◆ ACTIVITY:
Show all lines containing "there" from the data below.

◆ DATA:
○ ○ ○ ○

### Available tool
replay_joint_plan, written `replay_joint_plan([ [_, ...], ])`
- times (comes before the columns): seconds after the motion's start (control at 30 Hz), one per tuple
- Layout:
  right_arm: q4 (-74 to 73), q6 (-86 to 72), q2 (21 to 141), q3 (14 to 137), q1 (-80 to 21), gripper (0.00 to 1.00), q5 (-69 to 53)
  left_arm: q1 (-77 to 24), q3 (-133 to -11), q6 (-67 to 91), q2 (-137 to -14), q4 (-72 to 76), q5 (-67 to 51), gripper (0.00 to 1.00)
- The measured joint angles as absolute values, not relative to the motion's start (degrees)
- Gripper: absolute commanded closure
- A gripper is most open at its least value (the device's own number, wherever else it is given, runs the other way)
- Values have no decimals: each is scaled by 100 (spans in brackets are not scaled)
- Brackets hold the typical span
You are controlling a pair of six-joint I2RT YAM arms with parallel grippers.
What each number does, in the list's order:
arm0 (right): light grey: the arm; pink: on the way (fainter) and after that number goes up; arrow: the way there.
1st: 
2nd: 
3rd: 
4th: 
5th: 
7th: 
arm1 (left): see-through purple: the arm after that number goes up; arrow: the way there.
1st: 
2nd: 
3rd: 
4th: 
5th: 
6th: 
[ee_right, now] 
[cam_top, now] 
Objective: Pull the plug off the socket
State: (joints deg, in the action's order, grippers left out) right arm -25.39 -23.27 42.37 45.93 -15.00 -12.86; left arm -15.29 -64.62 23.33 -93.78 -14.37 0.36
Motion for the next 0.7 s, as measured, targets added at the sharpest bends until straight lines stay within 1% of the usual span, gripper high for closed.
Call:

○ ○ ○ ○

◆ EXERCISE SOLUTION:
arm0 (right): light grey: the arm; pink: on the way (fainter) and after that number goes up; arrow: the way there.
arm1 (left): see-through purple: the arm after that number goes up; arrow: the way there.

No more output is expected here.